Data supplied section start
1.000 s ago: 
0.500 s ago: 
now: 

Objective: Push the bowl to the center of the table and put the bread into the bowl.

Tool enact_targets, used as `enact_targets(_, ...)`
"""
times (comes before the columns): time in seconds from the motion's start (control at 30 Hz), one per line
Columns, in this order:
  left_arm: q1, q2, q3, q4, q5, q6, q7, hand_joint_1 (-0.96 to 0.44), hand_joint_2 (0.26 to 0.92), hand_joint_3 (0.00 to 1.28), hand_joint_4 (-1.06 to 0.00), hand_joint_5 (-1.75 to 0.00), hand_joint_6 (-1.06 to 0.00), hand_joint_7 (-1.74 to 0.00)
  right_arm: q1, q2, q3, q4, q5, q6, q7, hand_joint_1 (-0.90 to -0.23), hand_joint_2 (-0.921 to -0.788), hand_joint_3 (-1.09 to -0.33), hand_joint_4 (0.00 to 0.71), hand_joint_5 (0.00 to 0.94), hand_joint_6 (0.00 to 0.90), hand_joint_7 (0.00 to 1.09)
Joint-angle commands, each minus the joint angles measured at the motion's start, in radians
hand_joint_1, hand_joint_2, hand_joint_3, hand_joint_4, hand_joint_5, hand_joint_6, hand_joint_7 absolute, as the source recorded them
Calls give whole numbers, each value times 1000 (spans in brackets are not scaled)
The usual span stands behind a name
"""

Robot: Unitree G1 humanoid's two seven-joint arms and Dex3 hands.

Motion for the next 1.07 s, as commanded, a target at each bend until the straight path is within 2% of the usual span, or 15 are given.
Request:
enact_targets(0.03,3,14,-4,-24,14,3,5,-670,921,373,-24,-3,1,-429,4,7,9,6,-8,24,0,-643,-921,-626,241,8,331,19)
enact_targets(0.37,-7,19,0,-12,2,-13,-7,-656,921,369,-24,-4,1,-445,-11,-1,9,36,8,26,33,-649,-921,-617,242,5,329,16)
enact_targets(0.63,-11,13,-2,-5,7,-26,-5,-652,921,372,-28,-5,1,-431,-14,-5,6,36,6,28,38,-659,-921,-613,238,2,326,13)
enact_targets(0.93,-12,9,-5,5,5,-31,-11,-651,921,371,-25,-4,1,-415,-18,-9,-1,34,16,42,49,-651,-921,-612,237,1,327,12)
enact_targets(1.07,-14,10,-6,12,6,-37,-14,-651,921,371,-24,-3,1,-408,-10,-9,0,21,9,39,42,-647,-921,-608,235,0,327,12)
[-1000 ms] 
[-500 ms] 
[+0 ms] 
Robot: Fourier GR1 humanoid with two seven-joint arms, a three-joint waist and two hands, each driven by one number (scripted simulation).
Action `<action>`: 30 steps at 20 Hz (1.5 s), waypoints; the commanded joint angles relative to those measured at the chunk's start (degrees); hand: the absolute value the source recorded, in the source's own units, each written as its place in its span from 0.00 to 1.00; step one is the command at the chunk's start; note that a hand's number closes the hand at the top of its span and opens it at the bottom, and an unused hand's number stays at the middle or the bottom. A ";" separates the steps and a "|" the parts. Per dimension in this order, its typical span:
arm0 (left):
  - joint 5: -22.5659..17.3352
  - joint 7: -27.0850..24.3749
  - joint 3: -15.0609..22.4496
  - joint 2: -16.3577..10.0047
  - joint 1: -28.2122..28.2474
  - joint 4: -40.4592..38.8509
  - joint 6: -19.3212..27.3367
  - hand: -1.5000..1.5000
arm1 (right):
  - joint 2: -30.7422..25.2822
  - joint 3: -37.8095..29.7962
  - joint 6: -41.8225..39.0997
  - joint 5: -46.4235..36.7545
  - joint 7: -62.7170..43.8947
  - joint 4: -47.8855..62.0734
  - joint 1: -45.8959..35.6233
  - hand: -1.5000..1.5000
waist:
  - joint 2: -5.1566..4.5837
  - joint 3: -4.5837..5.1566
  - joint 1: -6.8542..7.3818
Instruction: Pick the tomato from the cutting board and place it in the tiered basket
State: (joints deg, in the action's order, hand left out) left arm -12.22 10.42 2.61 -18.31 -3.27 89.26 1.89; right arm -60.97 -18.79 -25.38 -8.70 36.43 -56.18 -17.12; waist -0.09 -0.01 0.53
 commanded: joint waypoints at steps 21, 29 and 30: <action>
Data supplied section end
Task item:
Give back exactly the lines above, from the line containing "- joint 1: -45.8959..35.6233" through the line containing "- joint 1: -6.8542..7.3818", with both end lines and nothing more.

Problem solution:
  - joint 1: -45.8959..35.6233
  - hand: -1.5000..1.5000
waist:
  - joint 2: -5.1566..4.5837
  - joint 3: -4.5837..5.1566
  - joint 1: -6.8542..7.3818

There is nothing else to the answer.